# Weak coils



## TOOL_5150 (Aug 27, 2007)

Ill take a swing...

Given the correct voltage and amperage is supplied:
I believe that a coil that was wound years ago has the same "power" it has today as it did years ago when it left the mfg line.

A weak coil can only be led to insufficiant current or voltage.

~Matt


----------



## drsparky (Nov 13, 2008)

I have seen it. I was upgrading a large machine and found a few bad solenoids. Over the years the maintenance department upsized the fuses when they blew instead of finding the problem. If the coil gets hot the winding insulation can melt, this shorts out some of the windings. The resistance drops and current rises. Get a new coil and get an accurate resistance measurement, yes you can use a digital if you can manually adjust the range. Now check the “weak” coil, do the math, next check the fuse sizes I bet they have been “upsized“. In my case the coils were 120vac, the bad coils were down to about 20 ohms, a good coil would read about 90 ohms. They had put 10 amp fuses to replace 2 amp fuses. When I put in a new PLC with the correct fuses they would blow after a few cycles. When I went to the maintenance department for new solenoids their response was “it worked before the shut down, the problem must be your new equipment”. They had just been checking resistance with an auto ranging meter and the difference between bad and good were not apparent.


----------



## alimaj (Jun 15, 2009)

Hi this is my first post .I do not share the view that there are 'weak coils'. There would be bad coils or shorted coils, which in my mind is something different . My thinking is that the coil resistance does not change nor does its inductance. A solenoid not operating properly could be friction . A bad or shorted coil is one in which the insulation breaks down. A METER THAT MEASURES THE 'Q' of the coil will detect any short.


----------



## mutabi (Jun 2, 2009)

Ok, how bout this.....Lets say for arguments sake, the coil is shorted inside. Not completely, but lets say its resistance is now half what it was when it was brand new. What is going to happen when it is energised? 

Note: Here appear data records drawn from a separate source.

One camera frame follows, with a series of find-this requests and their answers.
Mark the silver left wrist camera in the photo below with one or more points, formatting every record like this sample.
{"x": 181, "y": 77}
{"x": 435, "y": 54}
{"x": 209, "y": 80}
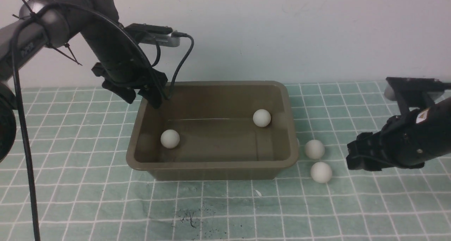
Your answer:
{"x": 152, "y": 34}

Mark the olive green plastic bin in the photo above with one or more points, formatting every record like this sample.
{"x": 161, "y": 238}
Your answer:
{"x": 218, "y": 138}

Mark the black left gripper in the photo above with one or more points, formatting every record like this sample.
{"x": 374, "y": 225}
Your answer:
{"x": 122, "y": 63}

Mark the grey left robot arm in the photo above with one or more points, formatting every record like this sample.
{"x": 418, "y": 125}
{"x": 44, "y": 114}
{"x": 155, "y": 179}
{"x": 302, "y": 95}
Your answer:
{"x": 43, "y": 23}

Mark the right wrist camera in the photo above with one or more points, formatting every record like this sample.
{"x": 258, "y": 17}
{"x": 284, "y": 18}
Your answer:
{"x": 419, "y": 93}

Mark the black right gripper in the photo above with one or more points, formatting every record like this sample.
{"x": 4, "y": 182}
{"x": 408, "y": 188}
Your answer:
{"x": 421, "y": 133}

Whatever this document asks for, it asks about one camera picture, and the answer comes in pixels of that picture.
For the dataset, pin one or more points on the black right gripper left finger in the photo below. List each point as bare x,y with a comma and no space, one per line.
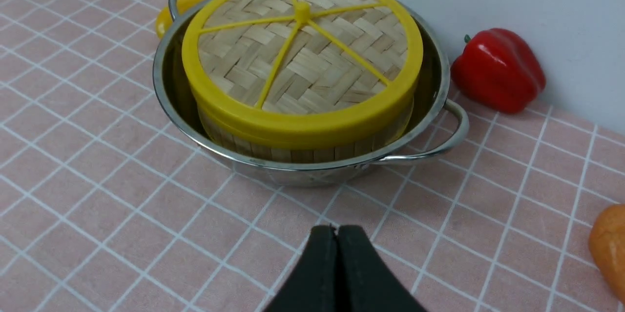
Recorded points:
310,287

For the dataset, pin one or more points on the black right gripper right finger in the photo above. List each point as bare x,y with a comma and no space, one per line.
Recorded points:
364,282

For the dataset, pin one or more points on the bamboo steamer basket yellow rim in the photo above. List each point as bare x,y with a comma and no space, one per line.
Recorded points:
302,141

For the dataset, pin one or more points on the woven bamboo steamer lid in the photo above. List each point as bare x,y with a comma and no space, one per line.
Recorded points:
302,53

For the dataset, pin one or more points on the stainless steel pot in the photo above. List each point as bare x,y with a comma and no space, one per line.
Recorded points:
173,93

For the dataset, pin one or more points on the pink checked tablecloth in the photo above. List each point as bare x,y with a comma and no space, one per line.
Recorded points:
107,207

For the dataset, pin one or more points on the orange potato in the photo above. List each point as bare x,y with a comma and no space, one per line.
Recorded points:
606,244

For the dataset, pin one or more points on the red bell pepper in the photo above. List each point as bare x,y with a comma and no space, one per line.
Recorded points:
499,70

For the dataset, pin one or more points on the yellow banana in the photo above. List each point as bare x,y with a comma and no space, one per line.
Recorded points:
164,21

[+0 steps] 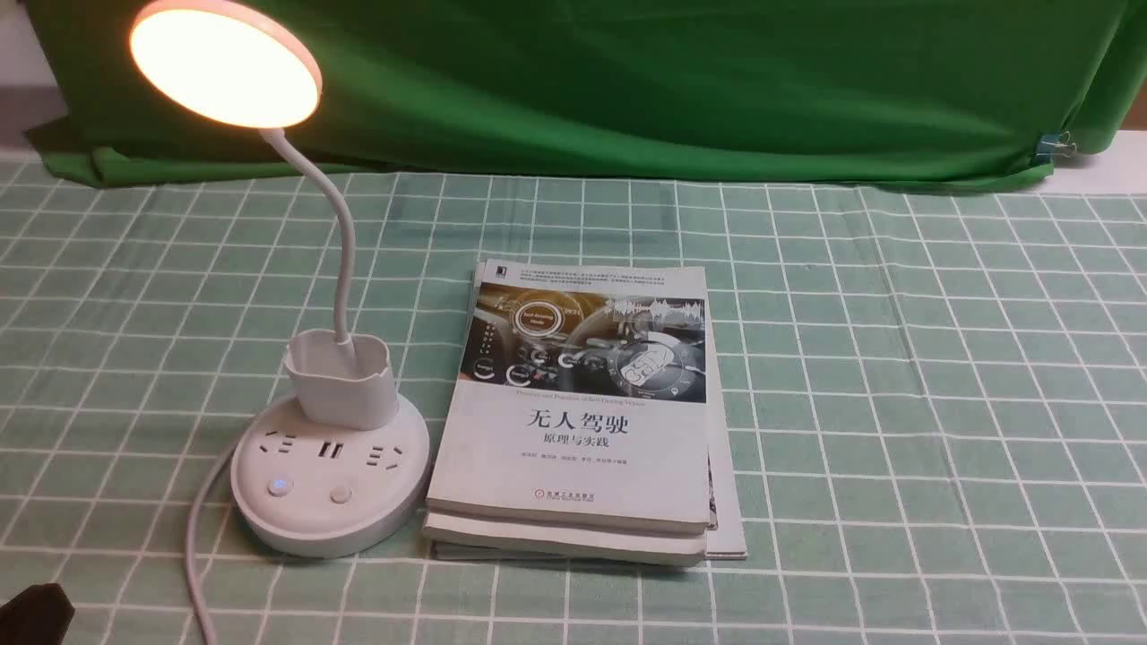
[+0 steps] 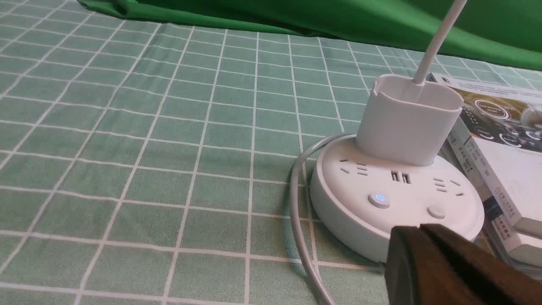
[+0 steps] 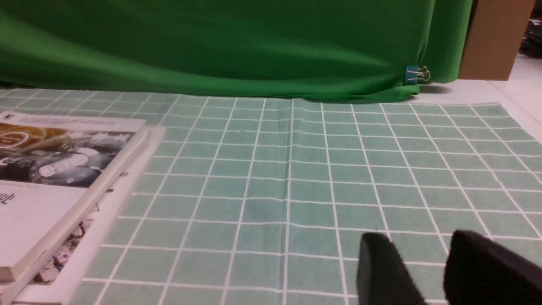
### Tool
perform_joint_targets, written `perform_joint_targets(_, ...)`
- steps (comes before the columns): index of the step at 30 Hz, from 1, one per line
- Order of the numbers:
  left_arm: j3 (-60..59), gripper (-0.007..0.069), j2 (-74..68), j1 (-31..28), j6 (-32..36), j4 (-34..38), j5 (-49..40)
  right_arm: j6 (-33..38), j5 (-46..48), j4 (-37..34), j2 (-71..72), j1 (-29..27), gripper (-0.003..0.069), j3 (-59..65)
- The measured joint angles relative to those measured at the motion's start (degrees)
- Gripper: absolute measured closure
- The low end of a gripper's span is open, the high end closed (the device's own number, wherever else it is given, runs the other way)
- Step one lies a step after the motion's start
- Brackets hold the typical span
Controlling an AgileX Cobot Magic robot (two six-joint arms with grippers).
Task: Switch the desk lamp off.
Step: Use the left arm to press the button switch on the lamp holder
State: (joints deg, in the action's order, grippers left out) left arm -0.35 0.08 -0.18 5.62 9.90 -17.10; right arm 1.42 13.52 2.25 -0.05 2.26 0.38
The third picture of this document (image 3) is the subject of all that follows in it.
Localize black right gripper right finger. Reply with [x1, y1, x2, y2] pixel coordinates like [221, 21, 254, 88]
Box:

Take a motor for instance. If you single phase a motor, its current will increase, as it is gonna still try to do the same work. It will trip OLS, blow fuses or burn itself up, but it will ultimately pull more current. 

So wouldnt a coil be the same? If its resistance was half what it was when it was new, would it simply pull more current to get the same work done (and risk burning up), or would it simply be a weak coil? If you take the plunger out of a coil and energise the coil, it will pull more and more current until it burns itself up.


----------



## mutabi (Jun 2, 2009)

How about an equation:

And i may be WAY wide off the mark here so feel free to correct me. 

P = v^2/R 

If you decrease R, as in my earlier example(shorted coil), the resultant power will go up according to that power equation. Of course it may simply result in a lot of heat, but it interesting nonetheless.


----------



## drsparky (Nov 13, 2008)

They can and do partially short. Do a little detective work with your ohm meter.:detective:


----------



## mutabi (Jun 2, 2009)

Oh i totally agree that they can short. The question is, will it have the same power as before?


----------



## John Valdes (May 17, 2007)

I would say 99.9% of coil failures are mechanical failures. In my opinion the coils either are good or bad. There is no in between. Mechanical failures cause heat and heat causes coil burnout. The smallest piece of trash will jam the plunger or diaphragm. I have cleaned hundreds of them and most every time they work just fine afterwards. Like anything else, they will need replacement on occasion.
Like any other wound apparatus there will be insulation breakdown. This is bad coil not a weak coil.


----------



## Bob Badger (Apr 19, 2009)

mutabi said:


> Oh i totally agree that they can short. The question is, will it have the same power as before?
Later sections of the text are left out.